::: Data section
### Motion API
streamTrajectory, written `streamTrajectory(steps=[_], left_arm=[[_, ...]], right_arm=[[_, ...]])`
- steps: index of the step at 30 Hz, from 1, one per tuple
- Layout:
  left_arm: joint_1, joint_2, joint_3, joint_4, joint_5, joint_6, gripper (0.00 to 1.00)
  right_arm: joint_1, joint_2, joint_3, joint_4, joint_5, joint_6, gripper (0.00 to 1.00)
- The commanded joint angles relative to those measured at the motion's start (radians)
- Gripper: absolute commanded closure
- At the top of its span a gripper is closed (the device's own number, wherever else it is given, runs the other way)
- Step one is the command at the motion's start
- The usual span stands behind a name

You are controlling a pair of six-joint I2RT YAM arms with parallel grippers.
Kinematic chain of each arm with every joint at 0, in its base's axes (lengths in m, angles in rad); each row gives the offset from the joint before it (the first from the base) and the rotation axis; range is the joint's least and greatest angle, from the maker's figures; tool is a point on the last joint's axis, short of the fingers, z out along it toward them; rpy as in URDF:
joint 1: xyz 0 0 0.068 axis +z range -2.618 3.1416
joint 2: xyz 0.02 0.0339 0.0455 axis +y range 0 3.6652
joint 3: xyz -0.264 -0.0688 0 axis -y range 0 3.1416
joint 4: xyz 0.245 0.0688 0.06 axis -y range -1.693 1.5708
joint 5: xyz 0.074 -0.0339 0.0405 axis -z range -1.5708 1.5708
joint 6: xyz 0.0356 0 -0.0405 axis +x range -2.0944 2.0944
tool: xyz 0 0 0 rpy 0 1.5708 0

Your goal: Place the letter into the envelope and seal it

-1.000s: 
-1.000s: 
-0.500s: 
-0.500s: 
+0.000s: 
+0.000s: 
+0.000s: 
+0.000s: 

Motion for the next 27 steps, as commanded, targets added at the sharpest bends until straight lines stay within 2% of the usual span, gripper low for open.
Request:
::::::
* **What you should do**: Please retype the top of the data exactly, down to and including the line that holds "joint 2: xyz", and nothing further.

* **Exercise solution**:
### Motion API
streamTrajectory, written `streamTrajectory(steps=[_], left_arm=[[_, ...]], right_arm=[[_, ...]])`
- steps: index of the step at 30 Hz, from 1, one per tuple
- Layout:
  left_arm: joint_1, joint_2, joint_3, joint_4, joint_5, joint_6, gripper (0.00 to 1.00)
  right_arm: joint_1, joint_2, joint_3, joint_4, joint_5, joint_6, gripper (0.00 to 1.00)
- The commanded joint angles relative to those measured at the motion's start (radians)
- Gripper: absolute commanded closure
- At the top of its span a gripper is closed (the device's own number, wherever else it is given, runs the other way)
- Step one is the command at the motion's start
- The usual span stands behind a name

You are controlling a pair of six-joint I2RT YAM arms with parallel grippers.
Kinematic chain of each arm with every joint at 0, in its base's axes (lengths in m, angles in rad); each row gives the offset from the joint before it (the first from the base) and the rotation axis; range is the joint's least and greatest angle, from the maker's figures; tool is a point on the last joint's axis, short of the fingers, z out along it toward them; rpy as in URDF:
joint 1: xyz 0 0 0.068 axis +z range -2.618 3.1416
joint 2: xyz 0.02 0.0339 0.0455 axis +y range 0 3.6652

Nothing remains to be added to the answer.